Теперь уже десятки разных Митюх, Кирюх, баб, дьячков, монахов – каждый со своим голосом, ужимками, нутром,– в одной интонации обнаруженные, но через мой слух и чувство прошедшие,– вот сколько появилось подопечных! А там и покрупнее: медлительный в своей правоте летописец; порывистый молодой чернец, все более смелеющий в мыслях своих; противоположные друг другу Мисаил с Варлаамом, и кроткие дети царя, и увертливый Шуйский… В каждого я превращался и боль ощущал при каждом превращении. Но шел вперед. Безошибочно вело меня чувство. И все ходы, и самый конец предвидел я – некий бог нашептал мне…

…И угль, пылающий огнем,
Во грудь отверстую водвинул…

…И все-таки, как ни пленял меня народ и его судьба, царь Борис был главным центром, куда стремились мои помыслы. Царь и народ дополняли друг друга; но, перевоплощаясь в каждого из столь многих и различных детей моих, я все время оставался царем Борисом, не забывая про его беду и вину. Не покидала меня память о содеянном мною, Борисом, и о моем самозванстве. Ибо царь Борис – самозванец, не менее преступный, чем Гришка.
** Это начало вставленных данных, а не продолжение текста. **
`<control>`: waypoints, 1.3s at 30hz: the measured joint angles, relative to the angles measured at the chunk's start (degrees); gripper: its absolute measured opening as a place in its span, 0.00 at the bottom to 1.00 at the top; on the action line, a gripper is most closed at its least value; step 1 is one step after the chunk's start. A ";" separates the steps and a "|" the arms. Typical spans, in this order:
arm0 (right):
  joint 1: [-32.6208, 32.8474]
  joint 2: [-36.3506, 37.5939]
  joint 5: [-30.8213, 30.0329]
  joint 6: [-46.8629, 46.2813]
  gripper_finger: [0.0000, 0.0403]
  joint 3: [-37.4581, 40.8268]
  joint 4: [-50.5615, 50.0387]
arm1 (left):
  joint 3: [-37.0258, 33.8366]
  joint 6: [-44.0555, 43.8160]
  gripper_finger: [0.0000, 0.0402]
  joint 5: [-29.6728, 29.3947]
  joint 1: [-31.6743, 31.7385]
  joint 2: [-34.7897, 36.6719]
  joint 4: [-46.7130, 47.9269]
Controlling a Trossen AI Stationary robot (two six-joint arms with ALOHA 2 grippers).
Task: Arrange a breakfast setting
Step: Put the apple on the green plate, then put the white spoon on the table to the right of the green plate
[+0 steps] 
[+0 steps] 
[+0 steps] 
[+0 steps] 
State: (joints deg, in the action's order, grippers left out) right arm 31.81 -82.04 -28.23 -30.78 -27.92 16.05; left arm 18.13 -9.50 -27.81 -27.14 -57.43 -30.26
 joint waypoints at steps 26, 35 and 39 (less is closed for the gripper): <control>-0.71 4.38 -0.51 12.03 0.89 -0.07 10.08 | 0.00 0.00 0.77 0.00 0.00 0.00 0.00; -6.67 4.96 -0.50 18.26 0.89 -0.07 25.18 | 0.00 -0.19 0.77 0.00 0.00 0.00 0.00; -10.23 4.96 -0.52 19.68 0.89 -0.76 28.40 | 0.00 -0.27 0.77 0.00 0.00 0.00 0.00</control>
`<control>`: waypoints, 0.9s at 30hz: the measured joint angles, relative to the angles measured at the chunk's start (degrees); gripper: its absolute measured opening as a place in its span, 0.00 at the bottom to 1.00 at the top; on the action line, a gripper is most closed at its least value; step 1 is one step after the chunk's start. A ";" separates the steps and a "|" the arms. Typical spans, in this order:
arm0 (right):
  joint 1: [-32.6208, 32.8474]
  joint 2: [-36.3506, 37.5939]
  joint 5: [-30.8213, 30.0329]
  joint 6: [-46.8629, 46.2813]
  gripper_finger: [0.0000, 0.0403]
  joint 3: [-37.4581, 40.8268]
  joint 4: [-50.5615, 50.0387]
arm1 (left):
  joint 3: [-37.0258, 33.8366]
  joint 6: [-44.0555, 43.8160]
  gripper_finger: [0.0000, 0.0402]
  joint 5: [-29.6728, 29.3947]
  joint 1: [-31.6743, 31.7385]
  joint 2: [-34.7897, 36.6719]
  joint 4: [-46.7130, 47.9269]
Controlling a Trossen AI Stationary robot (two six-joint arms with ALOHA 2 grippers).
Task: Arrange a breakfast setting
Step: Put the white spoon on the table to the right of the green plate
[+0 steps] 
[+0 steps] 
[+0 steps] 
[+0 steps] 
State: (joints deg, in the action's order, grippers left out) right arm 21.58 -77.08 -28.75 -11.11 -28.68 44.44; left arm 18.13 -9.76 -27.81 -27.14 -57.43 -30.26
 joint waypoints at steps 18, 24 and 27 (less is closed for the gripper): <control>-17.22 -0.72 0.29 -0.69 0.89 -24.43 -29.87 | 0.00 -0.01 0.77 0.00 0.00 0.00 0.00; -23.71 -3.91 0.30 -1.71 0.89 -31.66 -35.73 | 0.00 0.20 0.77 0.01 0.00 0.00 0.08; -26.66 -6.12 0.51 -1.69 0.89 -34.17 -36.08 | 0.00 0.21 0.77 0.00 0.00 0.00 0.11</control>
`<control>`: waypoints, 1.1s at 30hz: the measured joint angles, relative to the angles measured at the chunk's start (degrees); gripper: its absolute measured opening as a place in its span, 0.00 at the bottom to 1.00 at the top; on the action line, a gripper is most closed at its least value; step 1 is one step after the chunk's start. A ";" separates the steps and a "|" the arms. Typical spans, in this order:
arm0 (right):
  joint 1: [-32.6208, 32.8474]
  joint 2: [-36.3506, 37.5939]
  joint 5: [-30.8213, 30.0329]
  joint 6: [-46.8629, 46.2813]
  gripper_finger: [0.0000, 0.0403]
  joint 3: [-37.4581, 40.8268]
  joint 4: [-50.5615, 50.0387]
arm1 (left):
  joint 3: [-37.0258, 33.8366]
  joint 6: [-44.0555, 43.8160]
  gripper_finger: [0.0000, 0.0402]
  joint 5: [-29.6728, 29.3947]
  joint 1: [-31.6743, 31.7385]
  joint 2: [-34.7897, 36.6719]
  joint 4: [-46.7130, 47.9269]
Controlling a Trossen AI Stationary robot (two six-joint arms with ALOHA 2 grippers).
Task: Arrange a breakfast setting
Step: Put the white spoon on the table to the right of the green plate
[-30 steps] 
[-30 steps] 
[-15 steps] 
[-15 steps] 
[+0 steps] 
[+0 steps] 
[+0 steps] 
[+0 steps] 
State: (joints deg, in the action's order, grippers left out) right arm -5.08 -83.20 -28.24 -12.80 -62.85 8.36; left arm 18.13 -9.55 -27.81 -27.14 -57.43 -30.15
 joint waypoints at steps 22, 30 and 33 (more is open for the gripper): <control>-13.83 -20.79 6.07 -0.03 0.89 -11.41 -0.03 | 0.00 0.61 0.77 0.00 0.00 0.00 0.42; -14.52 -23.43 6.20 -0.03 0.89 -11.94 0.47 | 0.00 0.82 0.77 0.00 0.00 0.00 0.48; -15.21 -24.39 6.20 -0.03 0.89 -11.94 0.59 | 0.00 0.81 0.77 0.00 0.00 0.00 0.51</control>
Все начинания Бориса кончаются поражением, иначе и быть не могло – он человек обреченный. Он, может быть, и не раскаивался. Будучи государственным деятелем и зная, сколь необходим народу такой царь, как Борис Годунов, он, повторись его жизнь сначала, повторил бы также и свое преступление. И все же оно должно было пригнуть его, втоптать в землю. И близких ему, горячо любимых,– а любить он умел – погубить вместе с ним.